AI Algorithm Discovers More than 160,000 New RNA Viruses

October 29 2024

By Minhoo Jeong



It is an exciting time to be living amidst a wave of artificial intelligence sweeping across the scientific landscape from physics through chemistry to AI-powered discoveries that are reconstituting our knowledge of the world in which we live. This year, Nobel Prizes in Physics and Chemistry were partly awarded for work connected directly to AI. Other important terminologies that are written all over our day-to-day activities since the COVID-19 pandemic: RNA viruses, where AI stands for in these cases. While with double-stranded DNA herpes, RNA viruses have the genetic material in a single-strand manner and are very unlike herpes, which has peculiar challenges for scientists.
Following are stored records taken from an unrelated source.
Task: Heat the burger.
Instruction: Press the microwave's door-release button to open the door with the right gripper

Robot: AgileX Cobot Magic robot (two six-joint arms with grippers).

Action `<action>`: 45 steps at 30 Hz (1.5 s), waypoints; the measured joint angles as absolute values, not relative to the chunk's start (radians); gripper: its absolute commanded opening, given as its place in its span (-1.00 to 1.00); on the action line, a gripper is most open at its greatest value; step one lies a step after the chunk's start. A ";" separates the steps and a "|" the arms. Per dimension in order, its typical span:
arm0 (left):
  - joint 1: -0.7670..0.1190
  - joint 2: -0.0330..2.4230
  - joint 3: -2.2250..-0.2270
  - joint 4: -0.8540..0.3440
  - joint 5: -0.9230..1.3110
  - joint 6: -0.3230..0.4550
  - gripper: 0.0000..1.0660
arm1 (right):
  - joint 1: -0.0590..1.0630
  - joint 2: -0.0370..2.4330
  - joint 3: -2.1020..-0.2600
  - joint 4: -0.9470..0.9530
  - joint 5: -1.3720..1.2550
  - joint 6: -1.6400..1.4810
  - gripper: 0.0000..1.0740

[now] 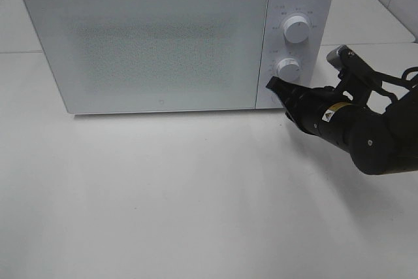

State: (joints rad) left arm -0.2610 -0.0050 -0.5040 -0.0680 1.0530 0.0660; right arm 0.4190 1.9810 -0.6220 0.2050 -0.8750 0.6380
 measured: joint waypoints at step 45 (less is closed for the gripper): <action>-0.261 -0.005 -0.504 -0.068 1.053 0.066 -1.00 | 0.422 2.155 -0.763 0.234 -0.959 1.137 -1.00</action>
State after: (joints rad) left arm -0.2610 -0.0050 -0.5040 -0.0680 1.0530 0.0660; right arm 0.4220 2.1550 -0.7630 0.2340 -0.9590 1.1370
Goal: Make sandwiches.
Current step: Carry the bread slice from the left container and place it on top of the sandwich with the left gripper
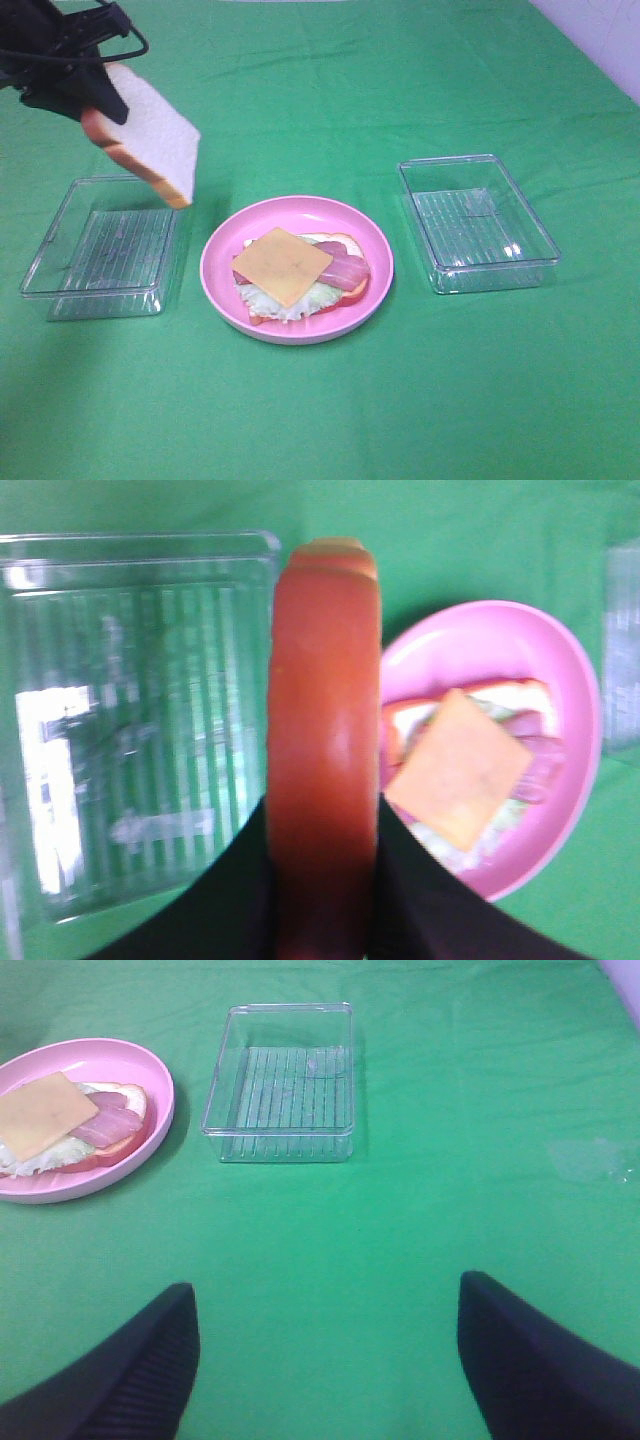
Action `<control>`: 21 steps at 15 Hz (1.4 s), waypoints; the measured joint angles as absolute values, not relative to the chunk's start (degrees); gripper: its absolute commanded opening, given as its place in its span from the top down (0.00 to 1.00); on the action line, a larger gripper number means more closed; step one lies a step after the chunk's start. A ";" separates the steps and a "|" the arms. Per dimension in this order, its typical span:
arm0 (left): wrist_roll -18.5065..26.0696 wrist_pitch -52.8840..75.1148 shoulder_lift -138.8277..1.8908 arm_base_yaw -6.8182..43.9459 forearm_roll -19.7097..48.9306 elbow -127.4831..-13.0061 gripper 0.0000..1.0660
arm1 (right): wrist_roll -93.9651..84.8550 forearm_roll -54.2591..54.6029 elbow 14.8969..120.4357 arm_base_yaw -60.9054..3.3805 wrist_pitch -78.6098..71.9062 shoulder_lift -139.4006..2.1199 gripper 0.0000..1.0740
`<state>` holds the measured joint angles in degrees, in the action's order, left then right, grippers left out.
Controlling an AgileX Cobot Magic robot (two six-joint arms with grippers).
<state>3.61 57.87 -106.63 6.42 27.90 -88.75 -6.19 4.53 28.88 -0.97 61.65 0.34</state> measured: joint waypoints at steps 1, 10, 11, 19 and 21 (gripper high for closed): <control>8.77 57.87 -106.74 7.85 34.55 -88.75 1.00 | -6.19 4.53 28.88 -0.97 61.65 0.34 0.35; 15.81 53.46 -116.60 21.26 49.85 -88.75 1.00 | -6.19 4.64 28.88 -0.97 61.65 0.34 0.35; 15.81 53.46 -116.60 21.26 49.85 -88.75 1.00 | -6.19 4.64 28.88 -0.97 61.65 0.34 0.35; 2.01 48.64 -119.40 24.58 40.45 -88.75 1.00 | -6.19 4.70 28.88 -0.97 61.65 0.34 0.35; 1.72 47.38 -119.98 24.75 41.20 -88.75 1.00 | -6.19 4.70 28.88 -0.97 61.65 0.34 0.35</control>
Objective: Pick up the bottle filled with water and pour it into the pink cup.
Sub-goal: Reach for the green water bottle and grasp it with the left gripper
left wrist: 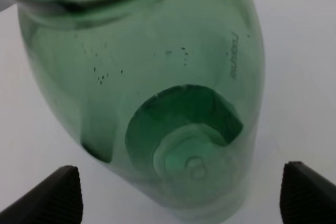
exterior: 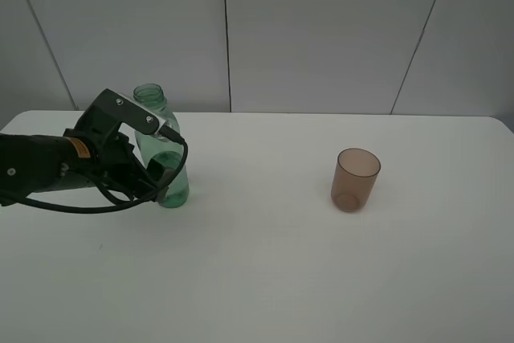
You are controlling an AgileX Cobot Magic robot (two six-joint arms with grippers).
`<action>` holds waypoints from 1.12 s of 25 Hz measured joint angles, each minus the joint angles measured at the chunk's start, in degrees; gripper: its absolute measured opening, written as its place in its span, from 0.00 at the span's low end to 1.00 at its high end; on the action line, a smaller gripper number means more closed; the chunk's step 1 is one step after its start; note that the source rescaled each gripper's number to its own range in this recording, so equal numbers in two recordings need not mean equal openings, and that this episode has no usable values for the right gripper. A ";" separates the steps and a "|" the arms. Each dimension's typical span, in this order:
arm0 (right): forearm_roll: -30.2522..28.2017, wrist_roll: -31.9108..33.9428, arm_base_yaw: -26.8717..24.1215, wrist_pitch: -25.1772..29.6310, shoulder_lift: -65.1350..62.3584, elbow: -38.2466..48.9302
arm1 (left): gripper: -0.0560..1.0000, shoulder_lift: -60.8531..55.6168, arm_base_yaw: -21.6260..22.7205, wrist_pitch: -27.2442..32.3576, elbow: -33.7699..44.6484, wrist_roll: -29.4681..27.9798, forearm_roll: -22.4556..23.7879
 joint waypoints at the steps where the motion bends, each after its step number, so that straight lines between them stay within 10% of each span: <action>1: 0.00 0.00 0.00 0.00 0.00 0.00 | 0.98 0.77 0.00 -0.81 0.00 0.00 0.19; 28: 0.00 0.00 0.00 0.00 0.00 0.00 | 0.98 7.33 -0.11 -19.29 0.04 -1.28 1.43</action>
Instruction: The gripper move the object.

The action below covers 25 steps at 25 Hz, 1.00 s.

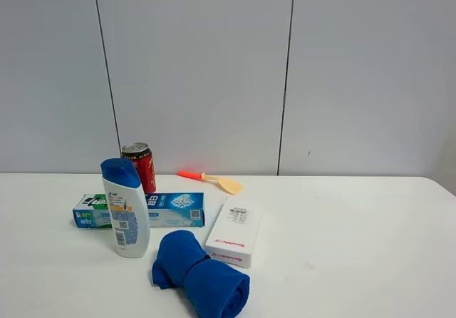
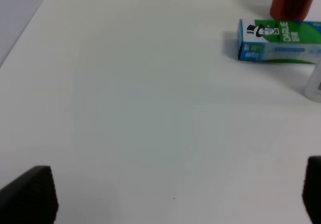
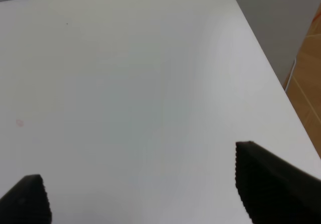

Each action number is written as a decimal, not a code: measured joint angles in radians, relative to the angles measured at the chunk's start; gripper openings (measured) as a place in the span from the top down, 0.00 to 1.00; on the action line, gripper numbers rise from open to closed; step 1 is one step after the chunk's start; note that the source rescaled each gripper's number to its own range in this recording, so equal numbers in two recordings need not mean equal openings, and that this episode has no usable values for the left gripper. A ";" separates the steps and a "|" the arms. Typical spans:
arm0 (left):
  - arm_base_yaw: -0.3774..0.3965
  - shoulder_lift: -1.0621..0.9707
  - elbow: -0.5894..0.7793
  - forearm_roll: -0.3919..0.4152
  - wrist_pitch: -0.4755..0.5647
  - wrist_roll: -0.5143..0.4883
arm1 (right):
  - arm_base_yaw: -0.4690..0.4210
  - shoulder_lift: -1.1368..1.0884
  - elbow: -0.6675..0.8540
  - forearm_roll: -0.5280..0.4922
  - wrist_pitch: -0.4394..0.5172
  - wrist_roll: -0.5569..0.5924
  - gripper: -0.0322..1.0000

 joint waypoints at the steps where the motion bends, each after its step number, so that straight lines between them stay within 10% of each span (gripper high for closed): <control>1: 0.000 0.000 0.000 0.000 0.000 0.000 | 0.000 0.000 0.000 -0.005 0.000 0.004 0.55; 25: 0.000 0.000 0.000 0.000 0.000 0.000 | 0.000 0.000 0.000 -0.021 0.000 0.036 0.55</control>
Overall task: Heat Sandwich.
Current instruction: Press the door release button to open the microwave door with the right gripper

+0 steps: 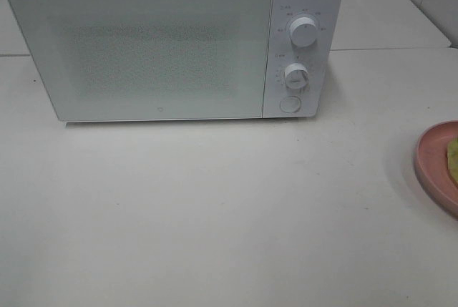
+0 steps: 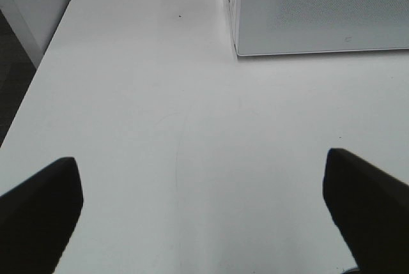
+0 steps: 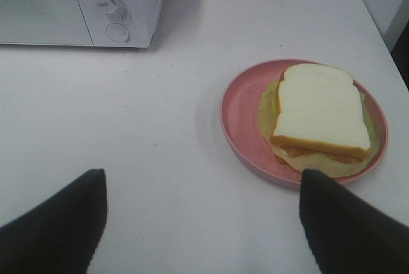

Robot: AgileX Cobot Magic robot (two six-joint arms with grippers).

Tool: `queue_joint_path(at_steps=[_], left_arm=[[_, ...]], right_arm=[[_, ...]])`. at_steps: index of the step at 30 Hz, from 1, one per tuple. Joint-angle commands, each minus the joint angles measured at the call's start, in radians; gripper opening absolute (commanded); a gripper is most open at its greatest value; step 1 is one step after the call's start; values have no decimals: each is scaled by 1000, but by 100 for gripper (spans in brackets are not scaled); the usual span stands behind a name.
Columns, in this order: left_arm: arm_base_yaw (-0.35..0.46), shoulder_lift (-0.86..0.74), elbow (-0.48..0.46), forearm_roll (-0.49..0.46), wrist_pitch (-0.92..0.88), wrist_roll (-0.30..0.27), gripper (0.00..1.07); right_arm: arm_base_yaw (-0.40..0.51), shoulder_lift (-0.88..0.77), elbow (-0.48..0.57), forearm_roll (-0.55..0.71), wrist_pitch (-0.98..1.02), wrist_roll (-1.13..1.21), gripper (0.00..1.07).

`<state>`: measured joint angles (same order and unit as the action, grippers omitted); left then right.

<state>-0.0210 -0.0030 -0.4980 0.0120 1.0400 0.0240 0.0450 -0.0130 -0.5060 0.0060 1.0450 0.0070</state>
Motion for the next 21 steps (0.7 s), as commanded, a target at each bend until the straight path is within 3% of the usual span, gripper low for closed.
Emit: queue_joint_path(at_steps=[1,21], left_arm=[[-7,-27,4,1,-4,-4,98],[-7,-27,4,1,-4,-4,98]], right_arm=[[3,-17,1,-6,-9,7,79],[3,-11,-10,-6,-18,7,76]])
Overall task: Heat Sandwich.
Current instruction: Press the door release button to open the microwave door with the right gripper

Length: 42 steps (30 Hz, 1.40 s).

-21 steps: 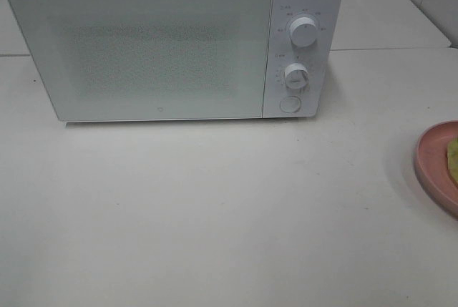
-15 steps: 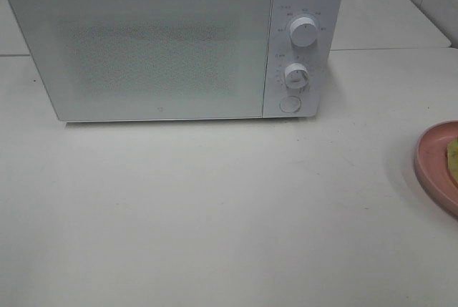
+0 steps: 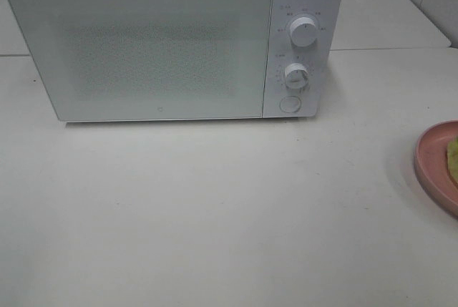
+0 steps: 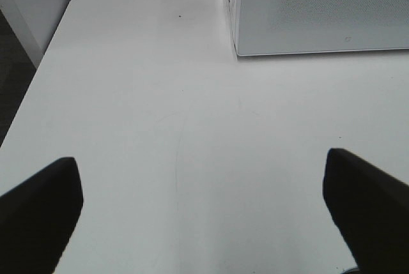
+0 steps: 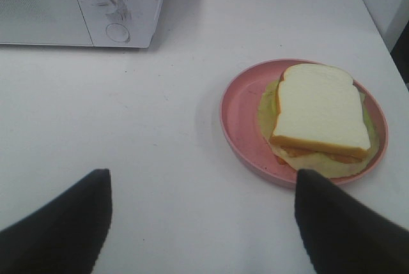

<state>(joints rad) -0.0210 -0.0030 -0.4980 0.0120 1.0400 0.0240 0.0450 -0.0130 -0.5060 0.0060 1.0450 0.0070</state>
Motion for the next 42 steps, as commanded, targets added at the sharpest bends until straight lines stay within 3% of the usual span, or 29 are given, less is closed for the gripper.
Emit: queue_joint_path(at_steps=[1,19,35,42], left_arm=[[-7,-27,4,1,-4,-4,98],[-7,-27,4,1,-4,-4,98],[-7,-27,4,1,-4,-4,98],[-7,-27,4,1,-4,-4,98]], right_arm=[[3,-4,-14,-6,-21,7,76],[3,339,10,-1,-271,7,76],[3,675,122,3,-721,7,76],[3,807,122,3,-856,7,76]])
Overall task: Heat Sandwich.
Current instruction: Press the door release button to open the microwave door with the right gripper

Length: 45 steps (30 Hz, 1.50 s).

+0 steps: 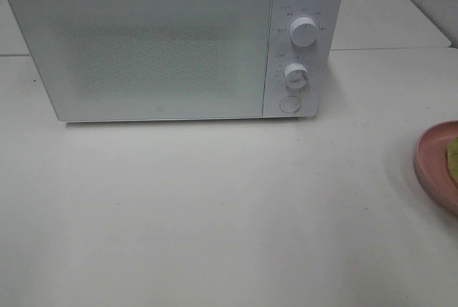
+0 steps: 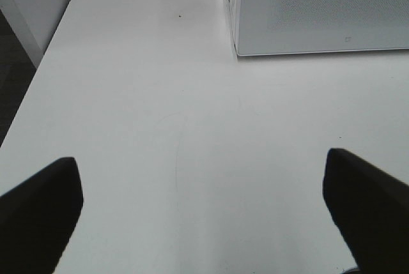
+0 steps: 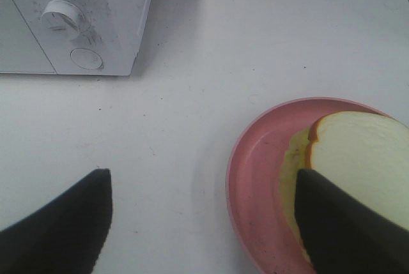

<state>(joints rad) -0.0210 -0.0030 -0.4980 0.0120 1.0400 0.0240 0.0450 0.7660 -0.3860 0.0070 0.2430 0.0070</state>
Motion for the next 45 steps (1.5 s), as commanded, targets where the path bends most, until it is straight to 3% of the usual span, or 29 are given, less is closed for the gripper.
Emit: queue_joint_path(at_steps=[1,16,20,30,32,45], left_arm=[[-7,-27,4,1,-4,-4,98],[-7,-27,4,1,-4,-4,98],[-7,-27,4,1,-4,-4,98],[-7,-27,4,1,-4,-4,98],[-7,-27,4,1,-4,-4,98],[-7,-27,4,1,-4,-4,98]], right_arm=[[3,68,2,2,-108,7,76],[3,374,3,3,-644,4,76],[11,443,45,14,-813,3,76],[248,590,117,300,-1105,-167,76],[332,635,118,386,-1184,-206,76],[619,837,114,669,-1496,-247,76]])
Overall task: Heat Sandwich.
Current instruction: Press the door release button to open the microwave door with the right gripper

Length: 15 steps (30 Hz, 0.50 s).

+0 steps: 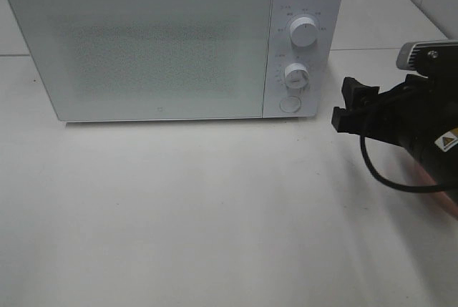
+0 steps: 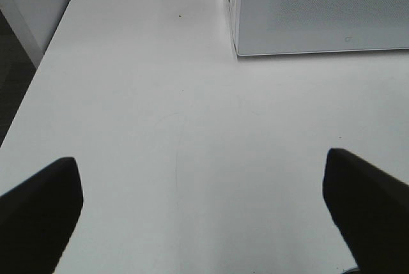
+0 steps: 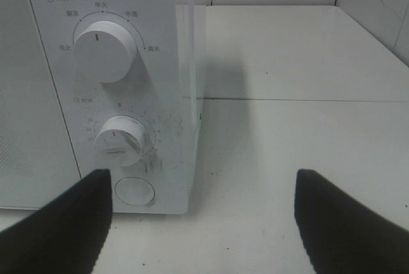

A new study in Cell led by Chinese and Australian researchers headed by Dr. Xin Hou shows how AI and RNA virus research go hand in hand to benefit humanity. Using an enormous collection of genetic data from various ecosystems all over the world, LucaProt-an AI algorithm-was put to use to analyze more than 10,000 previously unexamined metagenomic samples. That unprecedented analysis revealed an astonishing 161,979 putative RNA virus species and 180 RNA virus "superclades." The researchers say these are only "a drop in the ocean" of the wider "virosphere"-a theoretical total scale of the viral world.


According to University of Sydney virologist Eddie Holmes, who also co-led the research, this study shows how much innovation has now gone into predicting protein structure and discovering such a diverse range of viruses. This AI algorithm is similar to AlphaFold, which just won this year's Nobel Prize in Chemistry for its correct predictions of protein structure. Holmes and his coauthors describe how LucaProt permits the sifting of "dark matter" in DNA. In genomics, "dark matter" describes DNA code lines that do not have a match in DNA data bases (unlike in astrophysics). Starting from metagenomic samples full of data from non-living origin sources, such as plants, animals, fungi, bacteria, and viruses, the method continues.


Its ability to learn makes LucaProt unique. In this case, a light is trained on the prediction of genetic information of the species for the RNA virus from the dark genetic matter. One marvelous discovery was done with metagenomic samples weighing as light as 50 grams in which over 1,600 new viruses were discovered near an agricultural research site located to the south of Sydney. Above all, it indicates that the scale of discovery underlines the huge potential of AI-powered exploration of the virosphere and its great contribution, with AI at the forefront, to the expansion of the frontiers in biological research. This work marks an important advance in the unraveling of RNA viruses in nature and presents broader implications for AI in fostering scientific discovery.